SGFS's arguments about suicide and the vulnerability of dorm rooms to theft carry very little weight when viewed in light of the fact that this is not a debate about who can own or carry a gun. The overwhelming majority of suicides are committed in the victim's home. Under current regulations, the only students prohibited from keeping firearms in their homes are students living in on-campus housing. At most colleges, on-campus housing is occupied primarily by freshmen and sophomores, students typically too young to obtain a concealed handgun license....
Concerns about accidental discharges are overblown, to say the least. Accidental discharges of concealed firearms are very rare—particularly because modern firearms are designed with safety in mind and because a handgun's trigger is typically not exposed when it is concealed—and only a small fraction of accidental discharges result in injury. It is silly to suggest that citizens should be denied a right simply because that right is accompanied by a negligible risk.
The Deterrence Effect
3) Shooters May or May Not Be Deterred by Concealed Carry Permit Holders, but Deterring Shooting Sprees Is Only One of Several Potential Benefits
SGFS goes on to argue, "Shooters would not be deterred by concealed carry permit holders." To quote Louisiana State Representative Ernest D. Wooton, speaking at the 2008 SCCC National Conference in Washington, D.C., "If we don't try it, are we going to know?"
Though campus shooters are frequently suicidal, they are not simply suicidal—if they were, they would simply shoot themselves at home and leave everyone else alone. Campus shooters go on armed rampages because they misguidedly seek to make a point or attain infamy. It's hard to attain infamy if a concealed handgun license holder ends your shooting spree before it begins. Even if the knowledge that concealed handgun license holders might be present isn't enough to deter all would-be gunmen, an attempted shooting spree thwarted by a licensee might be enough to deter a few.
The SGFS essay points to two attacks on facilities where the shooters knew that law enforcement officers would be present, as evidence that suicidal gunmen are not deterred by armed resistance. Those particular shooters may not have been deterred, but they also didn't cause nearly as great a loss of life as is often caused by shooters in "gun free zones." In those two incidents, the shooters killed a combined total of five people, less than one-sixth the total body count from the Virginia Tech massacre.
The issue of concealed carry on college campuses is not just about preventing campus shooting sprees. Though it's the mass shootings that get the headlines, college campuses play host to assaults, rapes, and every type of criminal activity found in the rest of society.
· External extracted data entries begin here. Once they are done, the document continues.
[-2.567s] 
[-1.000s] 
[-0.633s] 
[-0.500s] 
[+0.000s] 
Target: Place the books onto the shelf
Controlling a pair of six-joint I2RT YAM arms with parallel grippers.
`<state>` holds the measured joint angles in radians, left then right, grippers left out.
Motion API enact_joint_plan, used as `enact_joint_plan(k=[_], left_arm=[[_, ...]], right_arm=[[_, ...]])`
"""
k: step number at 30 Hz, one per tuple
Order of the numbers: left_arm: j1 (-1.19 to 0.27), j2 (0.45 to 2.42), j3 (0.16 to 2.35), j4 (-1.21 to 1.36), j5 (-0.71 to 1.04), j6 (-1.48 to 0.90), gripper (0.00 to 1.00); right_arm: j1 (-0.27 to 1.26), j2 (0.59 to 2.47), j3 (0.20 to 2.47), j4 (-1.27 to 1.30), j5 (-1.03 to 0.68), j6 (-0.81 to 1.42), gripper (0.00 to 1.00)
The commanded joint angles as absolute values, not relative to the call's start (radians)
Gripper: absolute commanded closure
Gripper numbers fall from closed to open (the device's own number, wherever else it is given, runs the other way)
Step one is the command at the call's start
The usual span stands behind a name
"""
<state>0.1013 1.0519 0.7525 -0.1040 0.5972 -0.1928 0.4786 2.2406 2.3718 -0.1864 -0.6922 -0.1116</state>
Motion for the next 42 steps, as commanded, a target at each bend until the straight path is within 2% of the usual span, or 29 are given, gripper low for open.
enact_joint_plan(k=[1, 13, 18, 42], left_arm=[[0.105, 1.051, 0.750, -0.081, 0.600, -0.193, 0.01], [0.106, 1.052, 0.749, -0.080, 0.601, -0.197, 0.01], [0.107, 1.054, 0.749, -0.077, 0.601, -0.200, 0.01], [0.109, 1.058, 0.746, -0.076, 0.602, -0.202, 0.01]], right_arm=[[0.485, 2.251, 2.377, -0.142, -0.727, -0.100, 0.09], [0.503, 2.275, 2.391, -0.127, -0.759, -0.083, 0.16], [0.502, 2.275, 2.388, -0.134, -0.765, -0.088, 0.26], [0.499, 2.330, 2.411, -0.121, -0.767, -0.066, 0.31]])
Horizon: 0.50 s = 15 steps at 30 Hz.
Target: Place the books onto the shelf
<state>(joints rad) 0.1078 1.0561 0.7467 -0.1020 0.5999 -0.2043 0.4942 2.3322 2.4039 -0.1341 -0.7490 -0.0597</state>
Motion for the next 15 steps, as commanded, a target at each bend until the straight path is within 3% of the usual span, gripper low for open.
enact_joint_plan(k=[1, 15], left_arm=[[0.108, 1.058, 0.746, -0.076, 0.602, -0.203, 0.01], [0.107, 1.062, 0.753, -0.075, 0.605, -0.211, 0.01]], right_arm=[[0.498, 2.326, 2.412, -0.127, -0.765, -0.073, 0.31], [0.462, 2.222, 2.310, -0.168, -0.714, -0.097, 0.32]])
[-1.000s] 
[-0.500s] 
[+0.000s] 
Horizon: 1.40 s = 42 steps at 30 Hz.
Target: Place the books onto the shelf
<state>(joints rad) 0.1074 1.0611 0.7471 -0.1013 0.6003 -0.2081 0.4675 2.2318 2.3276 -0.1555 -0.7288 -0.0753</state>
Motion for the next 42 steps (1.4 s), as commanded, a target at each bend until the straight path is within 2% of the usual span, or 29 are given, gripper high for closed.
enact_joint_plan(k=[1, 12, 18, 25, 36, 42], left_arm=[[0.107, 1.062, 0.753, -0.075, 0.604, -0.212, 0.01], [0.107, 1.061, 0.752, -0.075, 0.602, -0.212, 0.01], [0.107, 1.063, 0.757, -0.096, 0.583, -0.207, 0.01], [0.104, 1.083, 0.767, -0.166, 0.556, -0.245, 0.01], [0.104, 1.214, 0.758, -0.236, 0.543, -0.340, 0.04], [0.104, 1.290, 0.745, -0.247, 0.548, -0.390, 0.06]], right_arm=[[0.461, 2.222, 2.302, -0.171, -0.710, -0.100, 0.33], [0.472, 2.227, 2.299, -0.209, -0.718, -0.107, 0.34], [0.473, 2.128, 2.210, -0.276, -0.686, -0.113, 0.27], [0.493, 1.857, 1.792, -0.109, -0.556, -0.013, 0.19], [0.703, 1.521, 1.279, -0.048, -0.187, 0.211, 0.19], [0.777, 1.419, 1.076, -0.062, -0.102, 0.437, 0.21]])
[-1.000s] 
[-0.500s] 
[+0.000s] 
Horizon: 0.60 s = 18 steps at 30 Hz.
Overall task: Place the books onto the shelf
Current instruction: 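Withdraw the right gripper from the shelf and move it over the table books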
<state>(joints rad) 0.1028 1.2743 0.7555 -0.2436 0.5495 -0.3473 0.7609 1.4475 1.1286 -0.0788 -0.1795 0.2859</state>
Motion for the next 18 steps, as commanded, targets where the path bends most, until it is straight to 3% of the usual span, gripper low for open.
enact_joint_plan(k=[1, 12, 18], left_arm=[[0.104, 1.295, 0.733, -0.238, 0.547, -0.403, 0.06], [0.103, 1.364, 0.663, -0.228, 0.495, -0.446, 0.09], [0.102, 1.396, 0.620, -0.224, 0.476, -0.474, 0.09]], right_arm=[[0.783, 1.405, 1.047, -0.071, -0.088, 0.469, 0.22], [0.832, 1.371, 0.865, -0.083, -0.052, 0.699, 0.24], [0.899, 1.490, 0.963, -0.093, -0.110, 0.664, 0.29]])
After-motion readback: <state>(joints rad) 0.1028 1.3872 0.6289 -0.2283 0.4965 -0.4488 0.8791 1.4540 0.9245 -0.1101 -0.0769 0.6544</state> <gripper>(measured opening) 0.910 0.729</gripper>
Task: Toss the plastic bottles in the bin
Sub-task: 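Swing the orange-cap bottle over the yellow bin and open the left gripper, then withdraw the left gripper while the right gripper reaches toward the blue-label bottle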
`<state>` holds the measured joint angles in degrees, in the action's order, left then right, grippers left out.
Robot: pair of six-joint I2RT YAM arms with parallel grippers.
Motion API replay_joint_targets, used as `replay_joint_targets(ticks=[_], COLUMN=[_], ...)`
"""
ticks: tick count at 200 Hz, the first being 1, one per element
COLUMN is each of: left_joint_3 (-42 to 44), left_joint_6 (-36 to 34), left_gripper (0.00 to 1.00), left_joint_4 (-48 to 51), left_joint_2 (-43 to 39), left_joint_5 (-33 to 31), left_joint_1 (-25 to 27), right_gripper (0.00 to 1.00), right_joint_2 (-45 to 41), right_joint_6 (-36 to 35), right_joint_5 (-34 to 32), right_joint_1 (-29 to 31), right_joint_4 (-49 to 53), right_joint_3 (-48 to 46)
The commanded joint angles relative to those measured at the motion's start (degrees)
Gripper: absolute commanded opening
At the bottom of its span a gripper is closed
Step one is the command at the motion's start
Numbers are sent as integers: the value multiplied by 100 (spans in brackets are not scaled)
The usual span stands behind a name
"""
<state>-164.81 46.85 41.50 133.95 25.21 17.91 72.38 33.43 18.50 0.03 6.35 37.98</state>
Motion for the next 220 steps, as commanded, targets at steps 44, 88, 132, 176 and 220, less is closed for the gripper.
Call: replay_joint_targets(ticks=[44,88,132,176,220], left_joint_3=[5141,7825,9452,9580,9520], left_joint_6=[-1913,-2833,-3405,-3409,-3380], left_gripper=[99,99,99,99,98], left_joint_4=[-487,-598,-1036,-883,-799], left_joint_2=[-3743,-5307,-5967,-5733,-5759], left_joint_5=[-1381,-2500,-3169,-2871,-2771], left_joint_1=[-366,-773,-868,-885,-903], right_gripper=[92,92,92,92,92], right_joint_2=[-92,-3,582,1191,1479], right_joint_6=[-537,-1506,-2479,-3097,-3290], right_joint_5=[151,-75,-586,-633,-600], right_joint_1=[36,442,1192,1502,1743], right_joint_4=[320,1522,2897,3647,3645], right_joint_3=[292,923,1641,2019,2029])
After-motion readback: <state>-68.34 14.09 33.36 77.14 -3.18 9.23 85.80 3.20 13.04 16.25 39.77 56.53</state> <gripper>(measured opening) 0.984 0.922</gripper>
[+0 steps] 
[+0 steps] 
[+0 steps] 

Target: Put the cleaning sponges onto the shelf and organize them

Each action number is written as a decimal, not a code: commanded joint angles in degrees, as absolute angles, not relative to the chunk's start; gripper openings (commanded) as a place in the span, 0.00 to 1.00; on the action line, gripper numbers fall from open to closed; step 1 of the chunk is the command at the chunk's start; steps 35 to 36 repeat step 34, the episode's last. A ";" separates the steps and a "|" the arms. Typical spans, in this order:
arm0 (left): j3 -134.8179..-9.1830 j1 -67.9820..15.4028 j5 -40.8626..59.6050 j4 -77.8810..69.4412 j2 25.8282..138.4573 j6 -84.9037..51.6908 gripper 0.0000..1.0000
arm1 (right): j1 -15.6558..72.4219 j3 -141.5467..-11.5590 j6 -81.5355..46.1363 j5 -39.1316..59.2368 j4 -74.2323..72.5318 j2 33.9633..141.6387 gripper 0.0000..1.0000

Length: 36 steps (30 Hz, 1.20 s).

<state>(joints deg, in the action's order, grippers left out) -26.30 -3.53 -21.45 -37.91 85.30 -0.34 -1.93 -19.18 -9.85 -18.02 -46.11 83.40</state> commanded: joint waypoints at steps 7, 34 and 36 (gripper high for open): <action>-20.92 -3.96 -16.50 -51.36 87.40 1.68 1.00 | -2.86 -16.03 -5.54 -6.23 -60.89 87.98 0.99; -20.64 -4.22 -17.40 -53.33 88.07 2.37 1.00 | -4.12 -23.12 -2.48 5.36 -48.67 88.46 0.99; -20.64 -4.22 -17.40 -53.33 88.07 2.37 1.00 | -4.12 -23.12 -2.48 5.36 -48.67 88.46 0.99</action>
The question of whether or not concealed carry would deter would-be mass-shooters should not be the determining factor in whether or not it is allowed on college campuses. Why should a 105 lb. woman who is allowed the means to defend herself against a 250 lb. would-be rapist outside of campus not be afforded that same right on campus? Why should a professor who is allowed the means to defend himself at the local bank and at his neighborhood church be forced to hide under his desk listening to gunshots getting closer, with no recourse but to hope and pray the gunman doesn't find him?